We evaluate LLMs on question answering, reading comprehension, and exam questions to assess language understanding and common knowledge, summarization to measure language generation, and code generation and mathematics to test logical reasoning abilities. The evaluation scores range from 0 (lowest) to 1 (highest).
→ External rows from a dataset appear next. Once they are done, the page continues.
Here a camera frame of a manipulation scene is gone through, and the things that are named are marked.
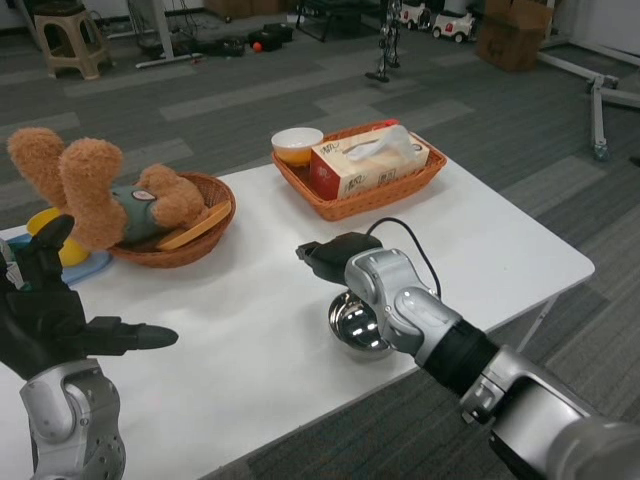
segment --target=stainless steel bowl
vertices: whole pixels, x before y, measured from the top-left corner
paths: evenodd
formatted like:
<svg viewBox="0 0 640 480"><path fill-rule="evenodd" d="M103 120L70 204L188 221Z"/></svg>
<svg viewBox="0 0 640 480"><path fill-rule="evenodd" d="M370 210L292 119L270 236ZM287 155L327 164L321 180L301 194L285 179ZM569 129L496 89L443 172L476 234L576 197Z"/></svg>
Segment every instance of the stainless steel bowl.
<svg viewBox="0 0 640 480"><path fill-rule="evenodd" d="M329 328L352 353L359 353L360 358L377 359L392 352L380 337L374 311L351 290L331 302Z"/></svg>

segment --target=teddy bear
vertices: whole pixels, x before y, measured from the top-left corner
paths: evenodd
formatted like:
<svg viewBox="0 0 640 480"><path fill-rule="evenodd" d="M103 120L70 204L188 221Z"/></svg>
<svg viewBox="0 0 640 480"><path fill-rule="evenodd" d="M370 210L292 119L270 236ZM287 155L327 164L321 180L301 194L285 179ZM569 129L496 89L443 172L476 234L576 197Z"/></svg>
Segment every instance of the teddy bear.
<svg viewBox="0 0 640 480"><path fill-rule="evenodd" d="M88 250L144 242L209 215L198 188L164 165L145 169L135 185L113 186L123 154L105 140L83 138L65 148L47 128L24 128L8 150L40 195L74 217L72 236Z"/></svg>

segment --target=plastic stool
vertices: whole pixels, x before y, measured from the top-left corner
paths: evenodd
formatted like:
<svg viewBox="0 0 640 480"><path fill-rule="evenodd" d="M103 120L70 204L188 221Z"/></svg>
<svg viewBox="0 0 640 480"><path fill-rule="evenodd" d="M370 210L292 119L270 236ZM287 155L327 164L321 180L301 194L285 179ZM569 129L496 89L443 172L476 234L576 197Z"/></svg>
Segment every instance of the plastic stool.
<svg viewBox="0 0 640 480"><path fill-rule="evenodd" d="M100 77L98 65L112 63L108 47L100 30L84 8L83 4L70 2L47 2L34 8L35 25L42 53L47 62L49 76L56 78L58 68L77 68L85 80ZM45 28L54 25L61 45L51 47ZM86 42L85 33L93 38Z"/></svg>

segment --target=white toy car
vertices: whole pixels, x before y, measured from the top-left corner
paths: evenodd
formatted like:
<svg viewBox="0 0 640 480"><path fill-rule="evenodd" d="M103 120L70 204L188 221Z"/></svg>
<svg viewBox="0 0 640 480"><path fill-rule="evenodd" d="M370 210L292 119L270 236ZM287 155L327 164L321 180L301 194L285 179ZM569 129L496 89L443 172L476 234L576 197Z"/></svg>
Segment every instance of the white toy car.
<svg viewBox="0 0 640 480"><path fill-rule="evenodd" d="M453 38L456 43L462 43L471 37L475 21L471 13L444 11L436 17L433 24L433 37L449 37Z"/></svg>
<svg viewBox="0 0 640 480"><path fill-rule="evenodd" d="M404 0L400 21L409 30L427 30L431 26L431 10L422 0Z"/></svg>

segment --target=white bowl
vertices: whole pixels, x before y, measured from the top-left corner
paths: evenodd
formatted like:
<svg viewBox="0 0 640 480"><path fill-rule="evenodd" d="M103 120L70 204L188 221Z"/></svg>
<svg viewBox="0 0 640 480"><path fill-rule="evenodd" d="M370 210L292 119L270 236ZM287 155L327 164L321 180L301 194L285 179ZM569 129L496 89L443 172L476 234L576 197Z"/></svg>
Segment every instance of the white bowl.
<svg viewBox="0 0 640 480"><path fill-rule="evenodd" d="M290 165L304 166L311 161L311 147L323 140L324 134L320 130L297 127L276 133L271 137L271 145L281 160Z"/></svg>
Q&A based on facts and common sense

OpenBookQA

Four-choice questions based on scientific knowledge and common sense

Metric: Accuracy

Setting: 4-shot

Reference: Mihaylov et al. (2018)

Q&A based on knowledge

TriviaQA

Open-ended Q&A based on trivias

Metric: Accuracy (exact match)

Setting: 4-shot

Reference: Joshi et al. (2017)

Commonsense inference

HellaSwag

Four-choice questions to predict the next event

Metric: Accuracy

Setting: 4-shot

Reference: Zellers et al. (2019)

Reading comprehension

SQuAD2

Open-ended Q&A developed for the evidence document

Metric: Accuracy (exact match)

Setting: 4-shot

Reference: Rajpurkar et al. (2018)

Commonsense inference

XWINO

Two-choice question to predict the antecedent of a pronoun

Metric: Accuracy

Setting: 4-shot

Reference: Tikhonov and Ryabinin (2021)

Multitask natural language understanding

MMLU

Four-choice exam questions benchmark MMLU (53 subjects)

Metric: Accuracy

Setting: 5-shot

Reference: Hendrycks et al. (2021)

Mathematics

GSM8K

Math word problems

Metric: Accuracy (exact match)

Setting: 4-shot

Reference: Cobbe et al. (2021)

Mathematics

MATH

High school math competitions

Metric: Accuracy (exact match)

Setting: 4-shot

Reference: Hendrycks et al. (2021)

Collection of hard-to-solve tasks for LLM

BIG-Bench-Hard (BBH)

23 tasks that are difficult in BIG-Bench dataset (Srivastava et al., 2023)

Metric: Accuracy (exact match)

Setting: 3-shot, CoT

Reference: Suzgun et al. (2023)

Code generation

HumanEval

Ability of code generation measured by unit test

Metric: pass@1

Setting: 0-shot, 10 trials

Reference: Chen et al. (2021)

Japanese MT-Bench

We used the Japanese version of MT-Bench (Nejumi LLM Leaderboard edition) to evaluate dialogue capabilities. The test questions are based on v4, and the reference answers are derived from v2 with corrections to incorrect responses. The evaluation scores range from 0 (lowest) to 1 (highest).